#### [Assignment]
Look below for the line holding "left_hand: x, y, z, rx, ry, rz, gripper" and the line holding "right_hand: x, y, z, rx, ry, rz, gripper". Transcribe exactly those lines and all lines between them, nothing more.

>>>>>

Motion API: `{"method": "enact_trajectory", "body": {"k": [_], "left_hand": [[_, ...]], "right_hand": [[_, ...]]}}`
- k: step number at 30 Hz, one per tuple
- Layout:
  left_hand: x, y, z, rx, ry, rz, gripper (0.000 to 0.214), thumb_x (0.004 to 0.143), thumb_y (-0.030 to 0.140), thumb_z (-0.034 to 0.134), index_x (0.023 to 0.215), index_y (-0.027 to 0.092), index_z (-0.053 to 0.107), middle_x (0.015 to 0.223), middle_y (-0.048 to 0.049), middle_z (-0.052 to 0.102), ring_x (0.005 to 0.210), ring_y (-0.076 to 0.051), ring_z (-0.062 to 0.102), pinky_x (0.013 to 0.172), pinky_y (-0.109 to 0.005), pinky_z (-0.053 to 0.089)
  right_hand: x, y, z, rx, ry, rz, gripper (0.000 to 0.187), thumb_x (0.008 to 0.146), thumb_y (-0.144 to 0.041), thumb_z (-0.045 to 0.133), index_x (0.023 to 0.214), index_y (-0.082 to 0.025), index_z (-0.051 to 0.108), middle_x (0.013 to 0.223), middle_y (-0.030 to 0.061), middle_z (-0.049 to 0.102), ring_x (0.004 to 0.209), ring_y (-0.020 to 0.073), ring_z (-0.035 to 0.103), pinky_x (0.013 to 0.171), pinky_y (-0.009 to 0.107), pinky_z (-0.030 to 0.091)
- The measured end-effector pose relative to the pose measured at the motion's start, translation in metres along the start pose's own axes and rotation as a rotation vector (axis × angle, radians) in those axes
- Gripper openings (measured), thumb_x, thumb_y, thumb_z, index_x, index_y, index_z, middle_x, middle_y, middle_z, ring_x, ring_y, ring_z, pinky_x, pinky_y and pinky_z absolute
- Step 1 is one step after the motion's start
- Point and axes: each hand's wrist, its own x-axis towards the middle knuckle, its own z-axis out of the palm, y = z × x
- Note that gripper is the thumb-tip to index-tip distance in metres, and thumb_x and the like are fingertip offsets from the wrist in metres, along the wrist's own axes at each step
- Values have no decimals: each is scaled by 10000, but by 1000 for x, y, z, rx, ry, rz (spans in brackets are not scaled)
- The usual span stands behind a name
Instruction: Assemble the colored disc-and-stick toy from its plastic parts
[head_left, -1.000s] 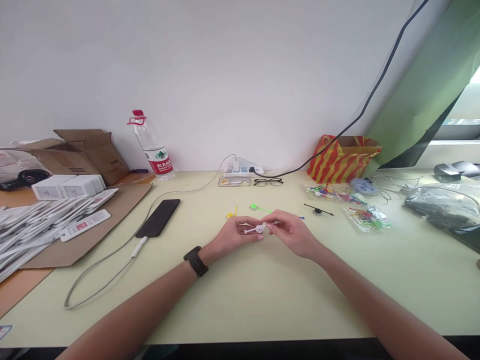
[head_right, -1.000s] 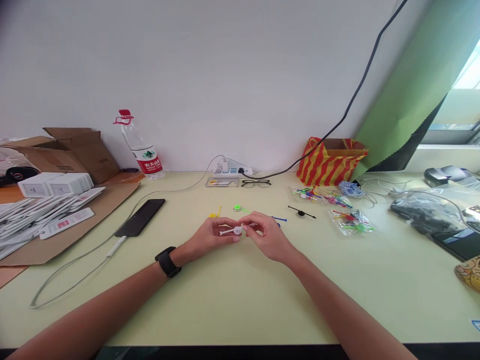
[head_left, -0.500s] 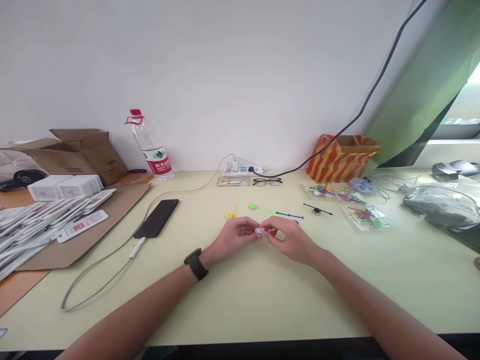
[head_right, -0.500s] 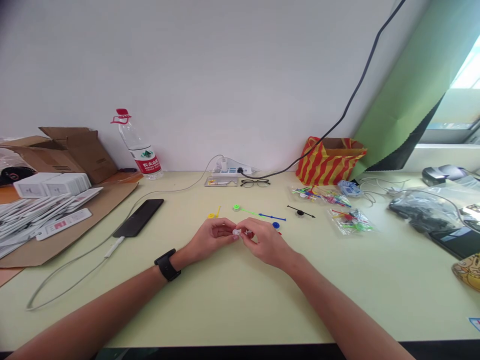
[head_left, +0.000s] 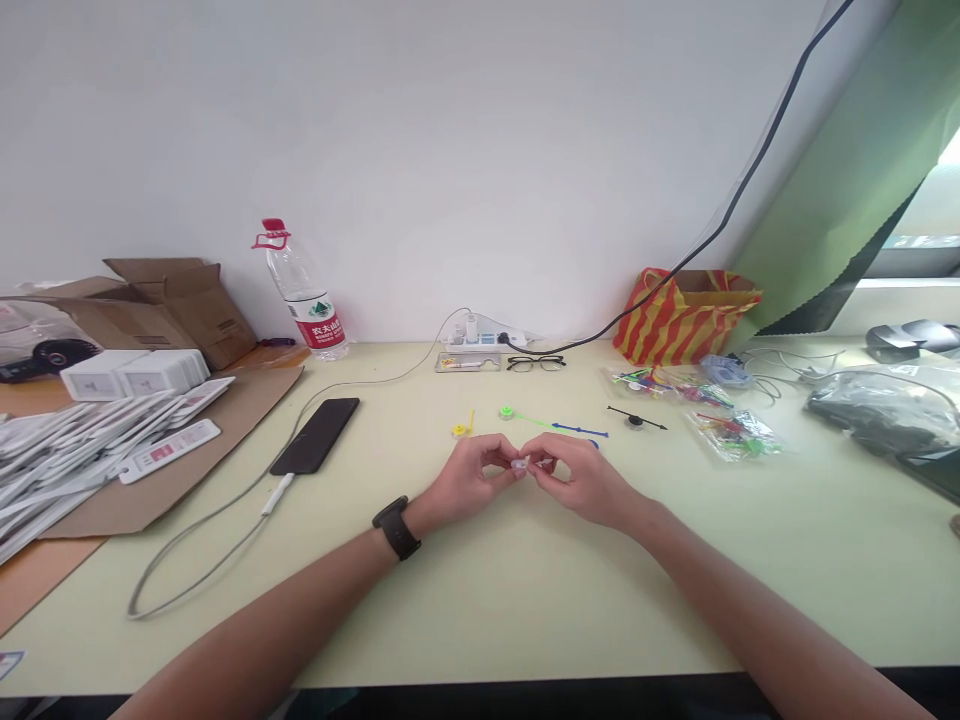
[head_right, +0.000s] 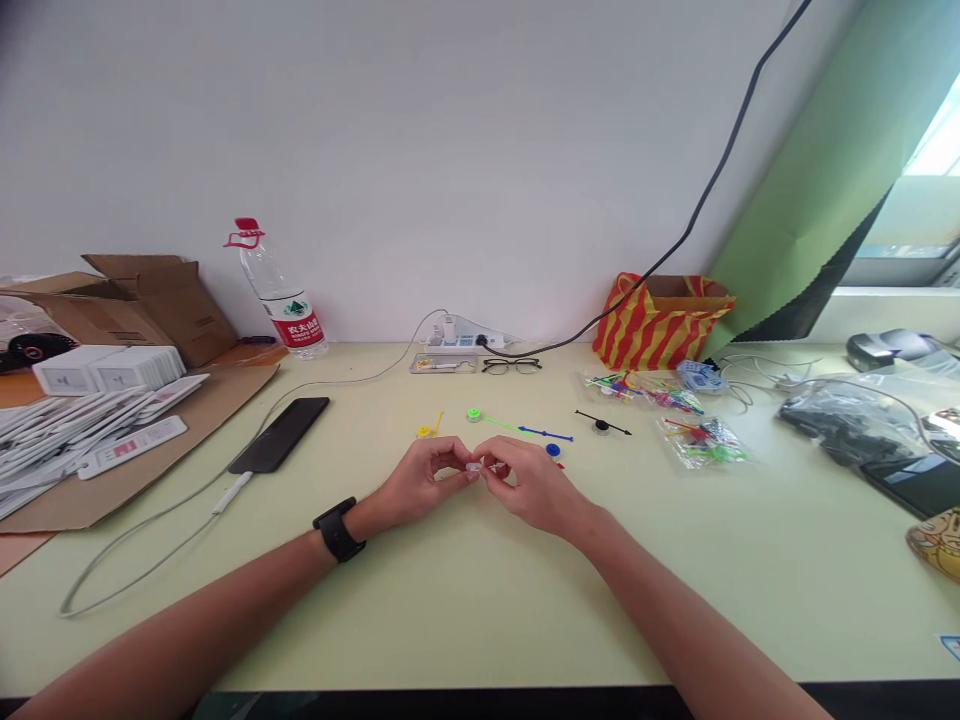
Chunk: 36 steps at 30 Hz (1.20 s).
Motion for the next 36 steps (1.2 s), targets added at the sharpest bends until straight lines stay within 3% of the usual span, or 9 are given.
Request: {"method": "enact_trajectory", "body": {"k": [10,15,18,21,25,28,31,33,36], "left_hand": [[2,5,-10,-281,-3,-177,254,927,391,758,997,147,756,1055,-125,777,1001,-237,725,908,-364,561],[4,-1,-13,-367,16,-184,242,865,351,831,999,162,762,1043,-93,778,972,-210,722,951,-387,559],[5,-4,-13,-389,73,-203,294,828,343,867,1049,174,773,986,-63,775,932,-203,730,970,-414,563],[6,-7,-14,-387,93,-223,317,814,361,877,1047,164,788,994,-77,786,967,-225,738,1004,-441,554],[7,-9,-15,-405,112,-225,359,801,382,886,1066,158,794,992,-89,793,971,-237,745,1026,-472,552],[7,-10,-16,-401,136,-234,372,787,380,897,1062,152,796,982,-91,793,940,-229,747,997,-454,567],[7,-8,-16,-399,155,-240,369,777,378,904,1040,142,796,975,-94,791,913,-218,746,970,-426,578],[7,-7,-15,-391,176,-239,376,770,385,908,1029,137,796,953,-95,788,892,-215,744,953,-419,585],[7,-4,-15,-377,201,-241,380,766,392,908,1020,133,795,927,-96,783,878,-217,740,943,-424,590]], "right_hand": [[7,-3,-7,119,52,120,127,960,-269,606,1058,-248,683,942,27,733,834,180,665,679,296,512],[7,-2,-8,50,191,99,162,944,-344,644,1074,-258,689,1129,87,687,916,212,646,611,295,497],[6,-3,-10,34,264,119,173,968,-370,618,1088,-258,673,1011,72,696,777,194,624,552,296,464],[5,-7,-12,90,236,129,195,1005,-393,567,1113,-254,650,910,55,713,742,198,635,584,314,477],[3,-14,-8,134,179,85,307,1045,-403,489,1317,-277,557,1224,96,694,799,189,639,705,358,544],[-1,-17,-2,105,198,55,513,1041,-413,504,1519,-320,342,1422,132,585,919,210,638,806,396,564],[-3,-19,0,146,184,121,529,1047,-478,479,1515,-299,308,1002,70,688,798,221,603,699,371,534],[-2,-20,-3,275,123,232,393,1071,-531,381,1366,-279,444,631,-46,510,564,187,464,544,317,427],[1,-19,-7,423,127,297,350,1057,-584,388,1147,-268,511,538,-102,279,477,146,282,479,280,271]]}}
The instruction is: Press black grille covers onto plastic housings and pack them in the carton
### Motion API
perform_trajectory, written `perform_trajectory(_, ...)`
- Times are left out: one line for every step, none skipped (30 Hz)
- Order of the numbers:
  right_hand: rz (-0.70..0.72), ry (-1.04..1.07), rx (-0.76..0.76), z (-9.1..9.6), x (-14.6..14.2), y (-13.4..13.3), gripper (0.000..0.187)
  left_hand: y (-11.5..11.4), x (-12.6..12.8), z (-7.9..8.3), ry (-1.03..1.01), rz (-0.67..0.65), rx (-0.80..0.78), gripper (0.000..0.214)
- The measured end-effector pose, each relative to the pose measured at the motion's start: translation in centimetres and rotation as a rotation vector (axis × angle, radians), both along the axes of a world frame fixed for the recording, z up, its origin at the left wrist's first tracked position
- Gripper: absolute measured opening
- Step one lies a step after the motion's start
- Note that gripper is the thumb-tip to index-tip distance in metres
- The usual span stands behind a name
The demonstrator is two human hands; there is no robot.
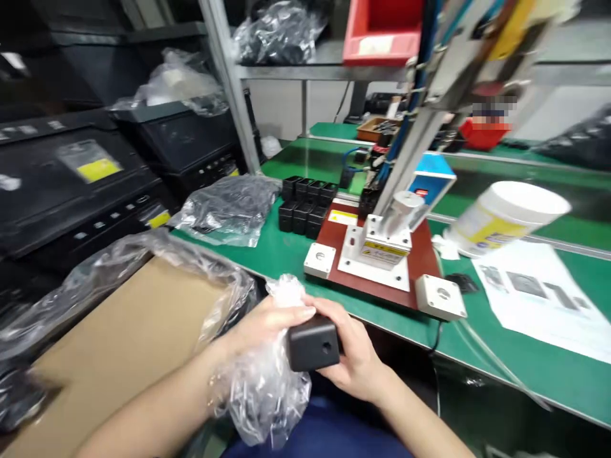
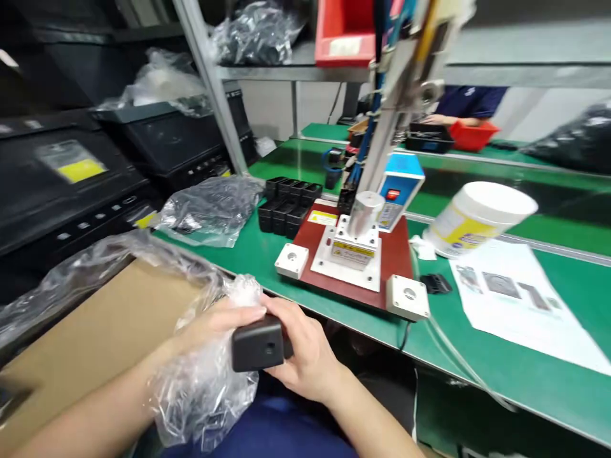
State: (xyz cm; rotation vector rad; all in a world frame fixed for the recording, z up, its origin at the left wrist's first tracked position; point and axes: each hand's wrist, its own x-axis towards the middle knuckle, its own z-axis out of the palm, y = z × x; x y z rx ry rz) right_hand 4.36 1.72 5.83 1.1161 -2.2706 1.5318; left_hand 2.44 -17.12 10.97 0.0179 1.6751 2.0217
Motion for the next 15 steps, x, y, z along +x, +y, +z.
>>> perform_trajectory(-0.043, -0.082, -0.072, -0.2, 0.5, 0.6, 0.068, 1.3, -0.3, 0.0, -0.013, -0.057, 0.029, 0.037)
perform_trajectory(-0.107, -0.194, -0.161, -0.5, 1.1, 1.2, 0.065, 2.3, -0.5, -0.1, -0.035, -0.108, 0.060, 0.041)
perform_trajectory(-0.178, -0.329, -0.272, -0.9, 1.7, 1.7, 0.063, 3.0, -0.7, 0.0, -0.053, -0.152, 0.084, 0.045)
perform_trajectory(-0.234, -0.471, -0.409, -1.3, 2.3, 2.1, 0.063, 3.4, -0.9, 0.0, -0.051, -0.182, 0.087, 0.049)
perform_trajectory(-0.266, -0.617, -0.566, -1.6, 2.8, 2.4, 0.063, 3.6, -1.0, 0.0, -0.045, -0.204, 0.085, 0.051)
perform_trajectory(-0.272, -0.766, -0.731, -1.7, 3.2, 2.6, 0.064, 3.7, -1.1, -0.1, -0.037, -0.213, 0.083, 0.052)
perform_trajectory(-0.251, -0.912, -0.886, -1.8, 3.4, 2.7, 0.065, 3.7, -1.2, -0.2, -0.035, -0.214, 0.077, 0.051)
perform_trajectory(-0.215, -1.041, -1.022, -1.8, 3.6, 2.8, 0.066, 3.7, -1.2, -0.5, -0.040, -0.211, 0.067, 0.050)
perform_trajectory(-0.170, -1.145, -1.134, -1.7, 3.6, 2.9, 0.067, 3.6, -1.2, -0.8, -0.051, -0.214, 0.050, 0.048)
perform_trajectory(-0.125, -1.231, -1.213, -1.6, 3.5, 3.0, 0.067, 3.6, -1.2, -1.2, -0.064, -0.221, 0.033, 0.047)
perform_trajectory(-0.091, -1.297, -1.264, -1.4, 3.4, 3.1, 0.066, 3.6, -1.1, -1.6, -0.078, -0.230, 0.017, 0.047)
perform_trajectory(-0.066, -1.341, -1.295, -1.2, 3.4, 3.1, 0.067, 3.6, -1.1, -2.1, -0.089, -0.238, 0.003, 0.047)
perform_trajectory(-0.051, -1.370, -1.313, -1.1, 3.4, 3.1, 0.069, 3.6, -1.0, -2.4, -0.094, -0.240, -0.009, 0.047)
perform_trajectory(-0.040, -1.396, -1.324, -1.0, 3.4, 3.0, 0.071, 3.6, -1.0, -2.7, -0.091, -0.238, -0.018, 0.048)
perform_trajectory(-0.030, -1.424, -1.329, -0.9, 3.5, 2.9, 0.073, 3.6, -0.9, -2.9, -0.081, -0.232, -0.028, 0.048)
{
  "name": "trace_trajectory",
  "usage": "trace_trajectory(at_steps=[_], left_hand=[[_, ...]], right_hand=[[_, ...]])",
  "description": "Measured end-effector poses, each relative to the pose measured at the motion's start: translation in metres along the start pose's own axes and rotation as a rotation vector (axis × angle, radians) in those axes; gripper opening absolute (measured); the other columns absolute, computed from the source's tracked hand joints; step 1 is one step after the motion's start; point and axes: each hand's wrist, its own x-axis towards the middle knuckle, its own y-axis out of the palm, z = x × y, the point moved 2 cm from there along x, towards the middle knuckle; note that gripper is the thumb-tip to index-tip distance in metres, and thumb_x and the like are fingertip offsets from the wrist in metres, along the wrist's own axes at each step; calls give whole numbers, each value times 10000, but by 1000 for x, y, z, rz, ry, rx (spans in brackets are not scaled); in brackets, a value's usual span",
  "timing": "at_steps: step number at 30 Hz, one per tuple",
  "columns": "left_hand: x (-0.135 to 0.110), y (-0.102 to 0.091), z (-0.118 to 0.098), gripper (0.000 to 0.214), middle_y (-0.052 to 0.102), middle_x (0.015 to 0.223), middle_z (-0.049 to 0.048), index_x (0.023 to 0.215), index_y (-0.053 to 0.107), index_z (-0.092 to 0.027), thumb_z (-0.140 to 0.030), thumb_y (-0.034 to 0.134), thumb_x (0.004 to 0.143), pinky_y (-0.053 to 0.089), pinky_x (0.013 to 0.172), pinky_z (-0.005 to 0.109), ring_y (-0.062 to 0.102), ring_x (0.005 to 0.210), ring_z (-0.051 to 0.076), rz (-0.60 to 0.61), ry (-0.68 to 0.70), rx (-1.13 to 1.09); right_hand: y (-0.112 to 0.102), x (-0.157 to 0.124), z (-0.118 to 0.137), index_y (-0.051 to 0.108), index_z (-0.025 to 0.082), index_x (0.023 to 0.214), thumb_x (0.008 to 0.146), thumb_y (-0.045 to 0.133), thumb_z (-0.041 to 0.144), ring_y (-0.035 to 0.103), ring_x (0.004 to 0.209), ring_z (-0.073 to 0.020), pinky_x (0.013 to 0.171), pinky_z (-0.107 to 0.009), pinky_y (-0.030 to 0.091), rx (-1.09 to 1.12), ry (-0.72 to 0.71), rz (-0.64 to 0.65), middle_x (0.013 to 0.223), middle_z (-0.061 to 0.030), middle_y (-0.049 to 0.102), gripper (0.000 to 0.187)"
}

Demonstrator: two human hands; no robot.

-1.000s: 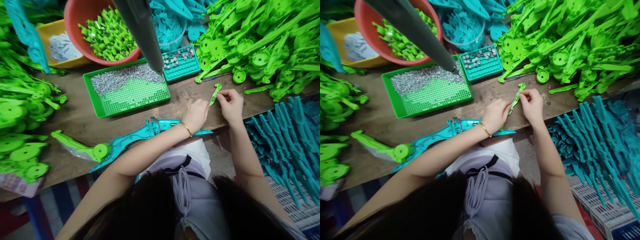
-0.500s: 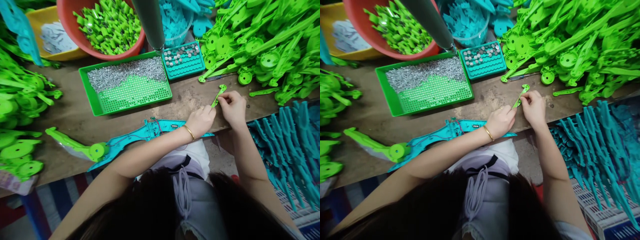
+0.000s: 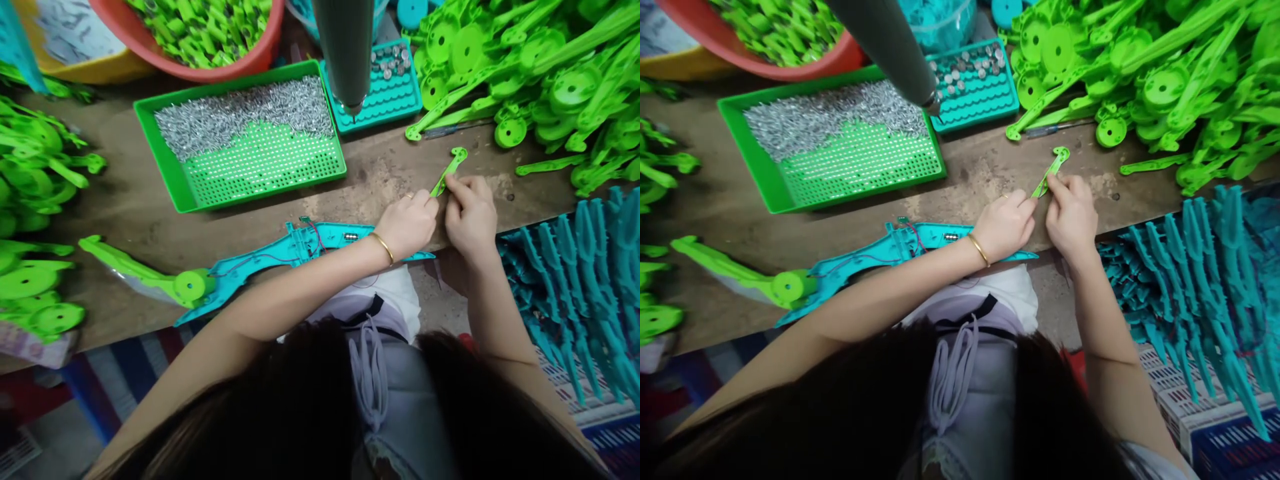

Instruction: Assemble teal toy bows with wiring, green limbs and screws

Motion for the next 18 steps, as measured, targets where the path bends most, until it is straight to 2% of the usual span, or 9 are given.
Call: trace_trajectory(at_steps=[3,6,10,12,18], left_hand=[[1,0,1,314,605,1079,163,1123,639,-91,-149,401,926,481,859,387,606,1014,278,16,-20,-3],[0,0,2,329,609,1099,161,1146,639,-91,-132,411,913,483,895,399,616,1014,274,19,-41,-17],[-4,-7,8,434,641,1109,132,1295,564,-113,-89,442,879,483,913,378,623,1011,245,-68,-65,-151],[-8,-11,14,462,675,1052,95,1309,554,-124,-69,472,859,479,918,347,626,988,216,-118,-91,-265],[-11,-15,30,183,714,897,35,972,723,-159,-154,587,849,482,842,303,625,857,171,-165,-204,-470]], right_hand=[[3,-6,-5,643,268,1269,903,453,214,580,1014,-257,926,-457,476,31,15,3,1032,-90,590,416],[5,-4,-10,676,261,1224,917,438,233,589,969,-235,912,-434,490,96,32,-60,997,-85,572,389],[5,-2,-8,702,269,1158,906,471,243,597,953,-225,905,-422,498,102,22,-105,971,-67,579,343],[3,-5,-4,701,265,1128,907,489,255,606,895,-203,863,-390,516,136,15,-122,950,-54,595,306],[7,-17,15,694,235,924,887,586,296,577,698,-133,688,-292,526,251,9,-117,915,-28,617,129]])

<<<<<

#### [Answer to the problem]
  left_hand: x, y, z, rx, ry, rz, gripper (0.000 to 0.214), thumb_x (0.004 to 0.143), thumb_y (-0.030 to 0.140), thumb_z (-0.034 to 0.134), index_x (0.023 to 0.215), index_y (-0.027 to 0.092), index_z (-0.053 to 0.107), middle_x (0.015 to 0.223), middle_y (-0.048 to 0.049), middle_z (-0.052 to 0.102), ring_x (0.005 to 0.210), ring_y (-0.076 to 0.051), ring_z (-0.062 to 0.102), pinky_x (0.013 to 0.172), pinky_y (-0.109 to 0.005), pinky_z (-0.053 to 0.089)
  right_hand: x, y, z, rx, ry, rz, gripper (0.000 to 0.187), thumb_x (0.008 to 0.146), thumb_y (-0.144 to 0.041), thumb_z (-0.045 to 0.133), index_x (0.023 to 0.214), index_y (-0.082 to 0.025), index_z (-0.051 to 0.108), middle_x (0.013 to 0.223), middle_y (-0.030 to 0.061), middle_z (-0.049 to 0.102), ring_x (0.004 to 0.209), ring_y (-0.020 to 0.073), ring_z (-0.035 to 0.103), pinky_x (0.013 to 0.171), pinky_y (-0.009 to 0.107), pinky_z (-0.030 to 0.091)

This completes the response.